● Description of the task: Which of the lines below include "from"? Each one should be copied out.
|---|
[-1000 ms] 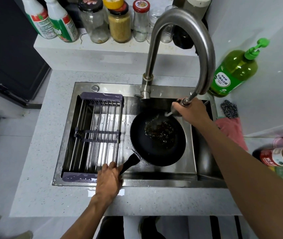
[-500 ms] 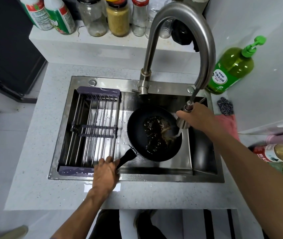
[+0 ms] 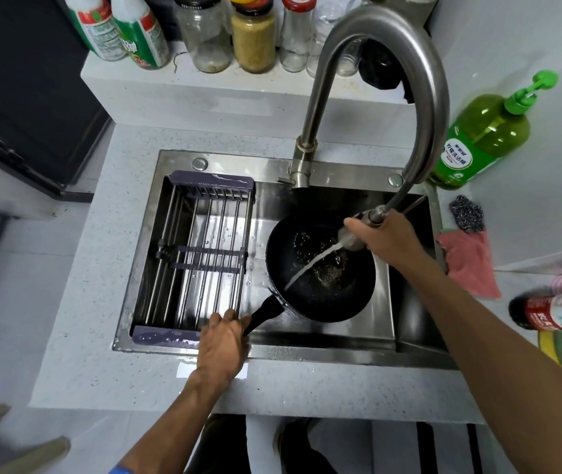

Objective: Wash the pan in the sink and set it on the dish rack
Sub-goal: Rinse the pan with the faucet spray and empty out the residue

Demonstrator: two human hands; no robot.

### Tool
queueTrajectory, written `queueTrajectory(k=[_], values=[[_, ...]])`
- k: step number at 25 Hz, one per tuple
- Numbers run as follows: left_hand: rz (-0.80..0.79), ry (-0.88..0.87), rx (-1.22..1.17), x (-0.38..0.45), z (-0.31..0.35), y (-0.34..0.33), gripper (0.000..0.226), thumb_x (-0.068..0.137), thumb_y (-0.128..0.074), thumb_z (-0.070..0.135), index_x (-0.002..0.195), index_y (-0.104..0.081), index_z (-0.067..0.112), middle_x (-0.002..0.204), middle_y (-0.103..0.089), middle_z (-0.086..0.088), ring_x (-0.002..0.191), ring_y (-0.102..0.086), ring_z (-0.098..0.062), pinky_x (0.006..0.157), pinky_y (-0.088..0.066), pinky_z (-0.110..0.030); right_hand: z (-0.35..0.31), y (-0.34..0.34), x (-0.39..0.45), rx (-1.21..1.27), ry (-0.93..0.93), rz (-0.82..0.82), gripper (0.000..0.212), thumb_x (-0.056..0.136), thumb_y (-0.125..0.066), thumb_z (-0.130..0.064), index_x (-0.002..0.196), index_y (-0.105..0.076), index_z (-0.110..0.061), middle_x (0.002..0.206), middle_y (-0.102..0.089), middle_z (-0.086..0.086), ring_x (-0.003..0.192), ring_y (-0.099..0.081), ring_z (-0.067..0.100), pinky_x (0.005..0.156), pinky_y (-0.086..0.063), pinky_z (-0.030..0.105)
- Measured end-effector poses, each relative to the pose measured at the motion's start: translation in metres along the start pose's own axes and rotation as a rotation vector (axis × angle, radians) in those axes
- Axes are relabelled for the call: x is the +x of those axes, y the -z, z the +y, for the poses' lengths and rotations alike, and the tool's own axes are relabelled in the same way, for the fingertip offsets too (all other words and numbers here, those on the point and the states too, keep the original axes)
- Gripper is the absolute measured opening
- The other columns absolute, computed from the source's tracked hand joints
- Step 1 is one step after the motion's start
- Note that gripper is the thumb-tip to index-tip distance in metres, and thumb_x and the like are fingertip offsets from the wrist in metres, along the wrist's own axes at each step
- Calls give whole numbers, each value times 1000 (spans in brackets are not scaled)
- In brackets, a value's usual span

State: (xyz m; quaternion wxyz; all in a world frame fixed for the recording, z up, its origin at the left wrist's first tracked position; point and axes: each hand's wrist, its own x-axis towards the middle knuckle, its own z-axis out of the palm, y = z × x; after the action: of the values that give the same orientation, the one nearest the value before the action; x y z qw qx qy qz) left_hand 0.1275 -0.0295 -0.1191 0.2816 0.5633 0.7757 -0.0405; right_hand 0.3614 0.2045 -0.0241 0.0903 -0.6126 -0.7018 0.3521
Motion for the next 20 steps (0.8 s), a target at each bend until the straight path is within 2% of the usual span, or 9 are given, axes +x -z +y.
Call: queueTrajectory(k=[3, 5, 7, 10, 14, 17, 20], values=[[15, -14, 14, -1, -1, -2, 43, 87, -64, 27, 128, -55, 32, 112, -54, 3, 105, -45, -19, 93, -42, -34, 7, 1, -6, -62, -43, 0, 50, 87, -67, -46, 57, -59, -7, 55, -66, 3, 59, -66, 21, 69, -52, 34], [13, -26, 8, -1, 0, -2, 44, 87, -63, 27, 129, -53, 33, 112, -54, 2, 104, -45, -19, 93, -42, -34, -6, -15, -12, 71, -29, -72, 51, 87, -68, -45, 61, -61, -1, 55, -65, 9, 53, -63, 21, 66, -52, 33], [-6, -26, 1, 0, -1, -2, 43, 87, -64, 26, 128, -54, 33, 111, -54, 3, 103, -44, -18, 92, -42, -33, -15, -19, -3, 164, -34, -26, 49, 89, -66, -46, 66, -65, -3, 58, -66, 9, 53, -61, 19, 65, -52, 36], [1, 15, -50, 0, -3, -4, 42, 86, -64, 26, 126, -56, 32, 104, -53, 4, 98, -43, -15, 88, -44, -31, -9, -10, 16, 99, -85, 68, 49, 85, -63, -56, 64, -67, -11, 60, -67, 4, 60, -64, 20, 72, -57, 41], [-13, 7, -46, 1, -2, -6, 45, 84, -65, 26, 127, -55, 34, 104, -52, 5, 97, -42, -14, 91, -45, -32, -14, -20, 19, 295, -122, 39, 41, 78, -67, -56, 85, -74, -15, 70, -73, 6, 65, -69, 18, 74, -60, 49], [-12, 26, -43, 3, -3, -5, 42, 85, -65, 26, 125, -57, 32, 104, -51, 6, 98, -41, -14, 93, -43, -31, -25, -20, 27, 447, -172, 89, 35, 80, -71, -47, 89, -76, -13, 76, -73, 15, 60, -63, 17, 66, -60, 44], [-10, 10, -35, 1, 0, -2, 39, 87, -65, 25, 124, -58, 31, 106, -53, 4, 99, -44, -16, 91, -44, -32, -24, -20, 25, 487, -165, 82, 25, 81, -72, -44, 82, -76, -19, 65, -69, 4, 60, -61, 17, 60, -56, 34]])
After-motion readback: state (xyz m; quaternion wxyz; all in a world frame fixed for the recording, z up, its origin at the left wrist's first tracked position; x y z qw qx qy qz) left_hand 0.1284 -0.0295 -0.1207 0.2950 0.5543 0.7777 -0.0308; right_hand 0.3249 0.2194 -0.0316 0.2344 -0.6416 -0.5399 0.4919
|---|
● Answer section:
- The other columns absolute, computed from the source's tracked hand joints
- Note that gripper is the thumb-tip to index-tip distance in metres, and thumb_x and the like are fingertip offsets from the wrist in metres, along the wrist's own axes at each step

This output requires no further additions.